Provided records >>
#####
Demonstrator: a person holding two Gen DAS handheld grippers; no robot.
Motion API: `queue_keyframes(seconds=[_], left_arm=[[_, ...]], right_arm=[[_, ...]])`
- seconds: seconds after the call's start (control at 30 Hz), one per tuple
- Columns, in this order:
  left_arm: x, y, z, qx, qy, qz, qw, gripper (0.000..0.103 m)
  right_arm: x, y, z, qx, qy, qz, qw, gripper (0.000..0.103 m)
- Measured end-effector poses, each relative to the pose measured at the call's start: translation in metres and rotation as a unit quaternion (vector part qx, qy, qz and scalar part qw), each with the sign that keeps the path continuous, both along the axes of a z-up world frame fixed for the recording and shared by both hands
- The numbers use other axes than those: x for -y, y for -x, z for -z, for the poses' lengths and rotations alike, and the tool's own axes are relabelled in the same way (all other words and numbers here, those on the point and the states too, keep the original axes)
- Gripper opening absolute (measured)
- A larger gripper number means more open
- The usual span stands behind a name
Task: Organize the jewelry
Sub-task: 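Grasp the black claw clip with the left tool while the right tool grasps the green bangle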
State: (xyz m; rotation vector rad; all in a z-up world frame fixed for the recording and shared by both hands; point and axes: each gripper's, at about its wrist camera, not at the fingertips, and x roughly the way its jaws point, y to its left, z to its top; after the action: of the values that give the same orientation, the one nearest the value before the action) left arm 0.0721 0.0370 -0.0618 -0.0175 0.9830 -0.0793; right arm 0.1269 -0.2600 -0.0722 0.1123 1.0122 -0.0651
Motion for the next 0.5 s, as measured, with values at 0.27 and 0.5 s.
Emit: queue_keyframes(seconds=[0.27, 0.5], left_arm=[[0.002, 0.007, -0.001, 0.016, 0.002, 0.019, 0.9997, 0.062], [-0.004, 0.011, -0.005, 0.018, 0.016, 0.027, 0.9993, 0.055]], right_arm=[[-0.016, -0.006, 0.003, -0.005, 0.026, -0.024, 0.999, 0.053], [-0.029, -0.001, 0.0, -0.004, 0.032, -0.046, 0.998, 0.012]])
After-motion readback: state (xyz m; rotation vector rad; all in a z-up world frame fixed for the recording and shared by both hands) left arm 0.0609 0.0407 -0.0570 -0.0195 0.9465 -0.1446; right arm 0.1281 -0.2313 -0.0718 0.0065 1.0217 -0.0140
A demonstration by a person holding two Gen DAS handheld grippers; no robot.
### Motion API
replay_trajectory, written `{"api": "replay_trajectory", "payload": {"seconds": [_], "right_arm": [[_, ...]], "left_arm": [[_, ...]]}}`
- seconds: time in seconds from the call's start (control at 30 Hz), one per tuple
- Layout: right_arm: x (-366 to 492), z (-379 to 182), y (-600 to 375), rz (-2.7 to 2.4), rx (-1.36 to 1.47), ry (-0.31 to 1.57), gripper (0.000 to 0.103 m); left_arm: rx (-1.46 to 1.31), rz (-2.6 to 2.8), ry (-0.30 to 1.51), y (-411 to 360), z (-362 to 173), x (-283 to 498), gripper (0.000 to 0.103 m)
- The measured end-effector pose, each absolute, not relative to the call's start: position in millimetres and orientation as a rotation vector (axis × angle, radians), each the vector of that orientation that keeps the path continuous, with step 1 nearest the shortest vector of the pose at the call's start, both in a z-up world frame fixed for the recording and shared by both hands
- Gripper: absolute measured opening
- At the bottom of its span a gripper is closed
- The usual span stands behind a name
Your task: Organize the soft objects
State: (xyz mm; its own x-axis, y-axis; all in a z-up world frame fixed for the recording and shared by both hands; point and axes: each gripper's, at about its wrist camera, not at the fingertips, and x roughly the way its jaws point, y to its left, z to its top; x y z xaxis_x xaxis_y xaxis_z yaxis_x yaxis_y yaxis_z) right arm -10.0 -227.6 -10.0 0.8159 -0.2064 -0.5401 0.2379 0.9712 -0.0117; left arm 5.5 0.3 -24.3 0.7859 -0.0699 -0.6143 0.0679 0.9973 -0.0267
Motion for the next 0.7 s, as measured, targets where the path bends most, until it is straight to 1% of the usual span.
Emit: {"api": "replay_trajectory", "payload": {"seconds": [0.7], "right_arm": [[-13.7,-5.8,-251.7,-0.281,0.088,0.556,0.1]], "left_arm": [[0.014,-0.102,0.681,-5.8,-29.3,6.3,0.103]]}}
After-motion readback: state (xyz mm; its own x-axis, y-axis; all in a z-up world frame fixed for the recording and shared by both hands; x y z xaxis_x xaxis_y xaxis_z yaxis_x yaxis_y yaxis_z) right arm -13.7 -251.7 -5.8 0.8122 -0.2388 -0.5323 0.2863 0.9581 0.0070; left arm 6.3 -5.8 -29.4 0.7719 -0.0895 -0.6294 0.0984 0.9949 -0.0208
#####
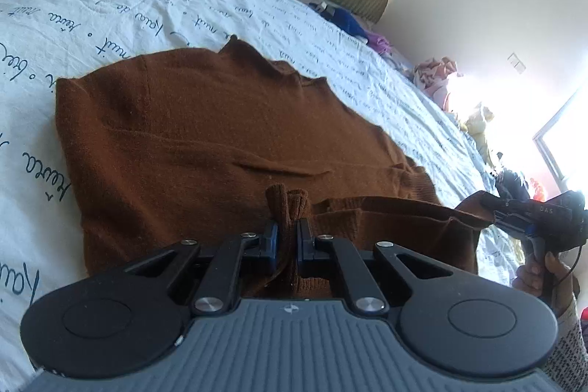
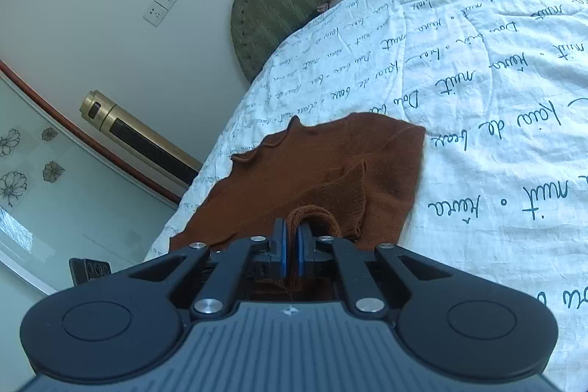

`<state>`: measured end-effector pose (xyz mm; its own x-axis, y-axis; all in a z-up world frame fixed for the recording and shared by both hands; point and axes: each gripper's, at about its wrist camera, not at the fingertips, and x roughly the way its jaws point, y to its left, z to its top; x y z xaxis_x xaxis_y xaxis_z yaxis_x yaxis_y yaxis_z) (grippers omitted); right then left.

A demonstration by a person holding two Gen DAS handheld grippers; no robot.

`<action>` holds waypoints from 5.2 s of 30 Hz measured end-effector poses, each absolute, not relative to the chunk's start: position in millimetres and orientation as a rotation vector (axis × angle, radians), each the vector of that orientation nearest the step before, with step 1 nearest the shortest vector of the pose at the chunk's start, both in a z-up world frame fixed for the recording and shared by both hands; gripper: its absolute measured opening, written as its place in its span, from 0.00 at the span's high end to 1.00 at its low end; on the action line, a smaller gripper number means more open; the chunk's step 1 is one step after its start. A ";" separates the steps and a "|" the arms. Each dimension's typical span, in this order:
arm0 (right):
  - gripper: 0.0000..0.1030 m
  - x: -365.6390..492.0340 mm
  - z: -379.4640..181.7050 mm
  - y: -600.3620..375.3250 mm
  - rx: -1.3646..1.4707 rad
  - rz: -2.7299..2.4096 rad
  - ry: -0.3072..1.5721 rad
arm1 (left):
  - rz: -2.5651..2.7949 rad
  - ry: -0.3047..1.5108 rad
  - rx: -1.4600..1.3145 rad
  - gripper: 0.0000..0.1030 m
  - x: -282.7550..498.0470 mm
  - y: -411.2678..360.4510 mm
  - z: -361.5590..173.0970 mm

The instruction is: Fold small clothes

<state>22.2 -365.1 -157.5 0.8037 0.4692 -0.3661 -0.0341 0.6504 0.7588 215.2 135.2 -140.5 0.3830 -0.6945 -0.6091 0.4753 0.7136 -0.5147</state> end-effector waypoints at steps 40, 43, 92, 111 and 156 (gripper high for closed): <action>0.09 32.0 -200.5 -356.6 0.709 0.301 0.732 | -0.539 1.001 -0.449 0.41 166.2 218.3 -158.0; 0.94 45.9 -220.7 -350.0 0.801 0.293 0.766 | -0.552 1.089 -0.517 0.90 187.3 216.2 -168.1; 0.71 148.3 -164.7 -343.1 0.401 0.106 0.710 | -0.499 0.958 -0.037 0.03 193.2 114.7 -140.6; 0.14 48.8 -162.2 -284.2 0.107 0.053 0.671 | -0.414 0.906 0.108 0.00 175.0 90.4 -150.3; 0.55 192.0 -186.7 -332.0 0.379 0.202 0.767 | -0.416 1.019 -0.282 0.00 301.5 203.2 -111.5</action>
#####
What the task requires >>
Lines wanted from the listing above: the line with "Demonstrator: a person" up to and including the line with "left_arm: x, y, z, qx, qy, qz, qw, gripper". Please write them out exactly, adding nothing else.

Solved problem >>
Demonstrator: a person holding two Gen DAS handheld grippers; no robot.
Motion API: `queue_keyframes(seconds=[_], left_arm=[[_, ...]], right_arm=[[_, ...]])`
- seconds: seconds after the call's start (control at 30 Hz), one per tuple
- Columns, in this order:
  left_arm: x, y, z, qx, qy, qz, qw, gripper (0.000..0.103 m)

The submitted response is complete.